Eind jaren ’80 werd het Circuit Zandvoort stevig omgebouwd en ingekort naar een Interim circuit. Op de locatie van het toenmalige Bos Uit werd in diezelfde periode een bungalowpark gerealiseerd. Hierdoor kwam de laatste bocht op een andere locatie te liggen, maar behield hij wel de naam Bos Uit. In 2001 zou de naam van de bocht veranderen in Arie Luyendykbocht, als eerbetoon aan de tweevoudig Indy 500-winnaar.

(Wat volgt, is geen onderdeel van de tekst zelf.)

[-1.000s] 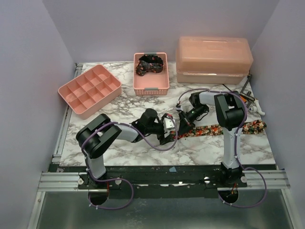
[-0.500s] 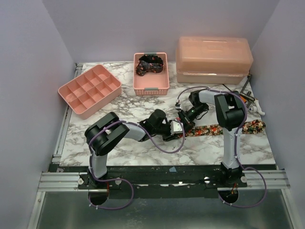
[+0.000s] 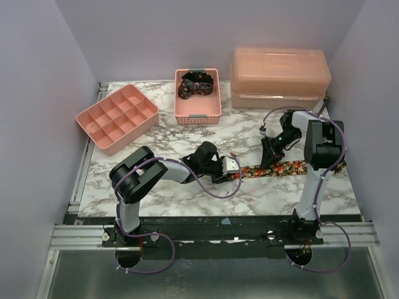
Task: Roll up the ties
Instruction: Roll the tie at the center of the board.
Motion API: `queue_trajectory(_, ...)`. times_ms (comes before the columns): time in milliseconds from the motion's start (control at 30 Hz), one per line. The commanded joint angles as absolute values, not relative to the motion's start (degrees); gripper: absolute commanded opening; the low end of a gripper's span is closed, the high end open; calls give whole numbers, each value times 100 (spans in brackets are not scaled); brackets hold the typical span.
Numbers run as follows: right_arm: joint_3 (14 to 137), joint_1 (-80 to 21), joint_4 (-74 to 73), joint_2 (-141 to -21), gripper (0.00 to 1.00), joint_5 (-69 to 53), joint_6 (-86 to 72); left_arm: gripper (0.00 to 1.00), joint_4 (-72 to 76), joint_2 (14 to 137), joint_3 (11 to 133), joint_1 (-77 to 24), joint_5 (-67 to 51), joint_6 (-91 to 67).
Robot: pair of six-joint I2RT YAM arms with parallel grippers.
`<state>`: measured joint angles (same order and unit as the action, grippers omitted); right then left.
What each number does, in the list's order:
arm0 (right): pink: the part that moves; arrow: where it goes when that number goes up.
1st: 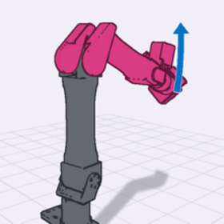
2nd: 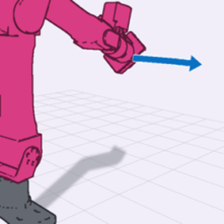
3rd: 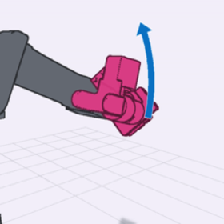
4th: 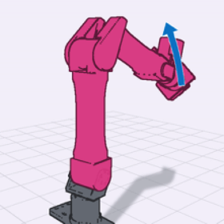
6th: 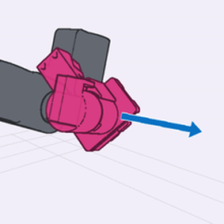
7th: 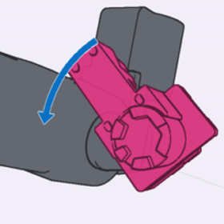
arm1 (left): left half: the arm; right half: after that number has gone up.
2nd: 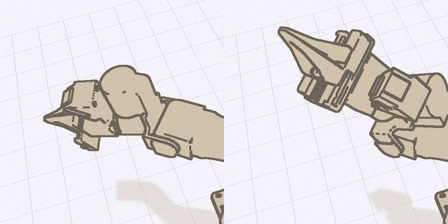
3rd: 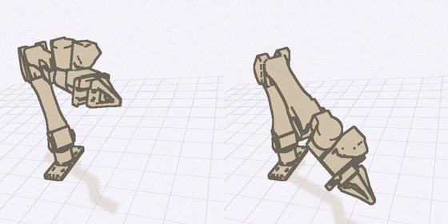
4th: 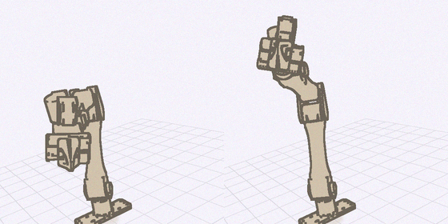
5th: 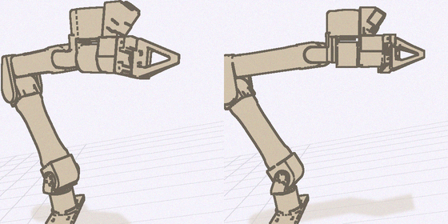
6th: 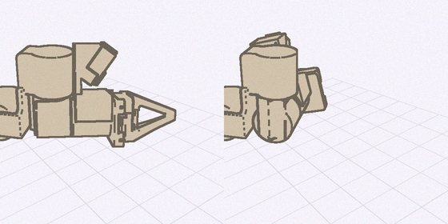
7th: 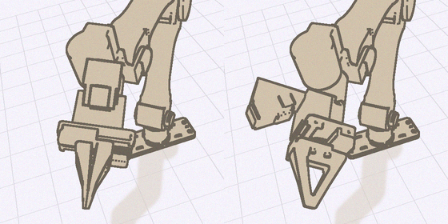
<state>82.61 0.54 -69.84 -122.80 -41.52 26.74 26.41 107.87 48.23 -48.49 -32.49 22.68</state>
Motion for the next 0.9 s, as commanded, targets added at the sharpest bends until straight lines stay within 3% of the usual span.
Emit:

Anno 2020 veranderde de Arie Luyendykbocht flink. Niet alleen de grindbak verdween, maar ook de bocht zelf werd getransformeerd tot een indrukwekkende kombocht. De Arie Luyendykbocht maakt het mogelijk om met een hogere snelheid richting de finishlijn en Tarzanbocht te racen, dankzij een helling van 15-18 graden (een maximale helling van 32%) in de kombocht. Het aantal slipstream gevechten op het rechte stuk en inhaalacties bij de Tarzanbocht zal hierdoor ook toenemen. Dankzij de combinatie van een gesloten stalen vangrail constructie met daarbij speciale schuimelementen, zorgt de SAFER barrier voor het absorberen van de energie die vrijkomt bij een crash. De krachten en energie die een coureur hierbij nog ervaart zijn aanzienlijk lager dan bij vroegere incidenten. De gesloten constructie zorgt er tevens voor dat de beschadigde auto’s door kunnen glijden richting een veiligere locatie bij het einde van de bocht.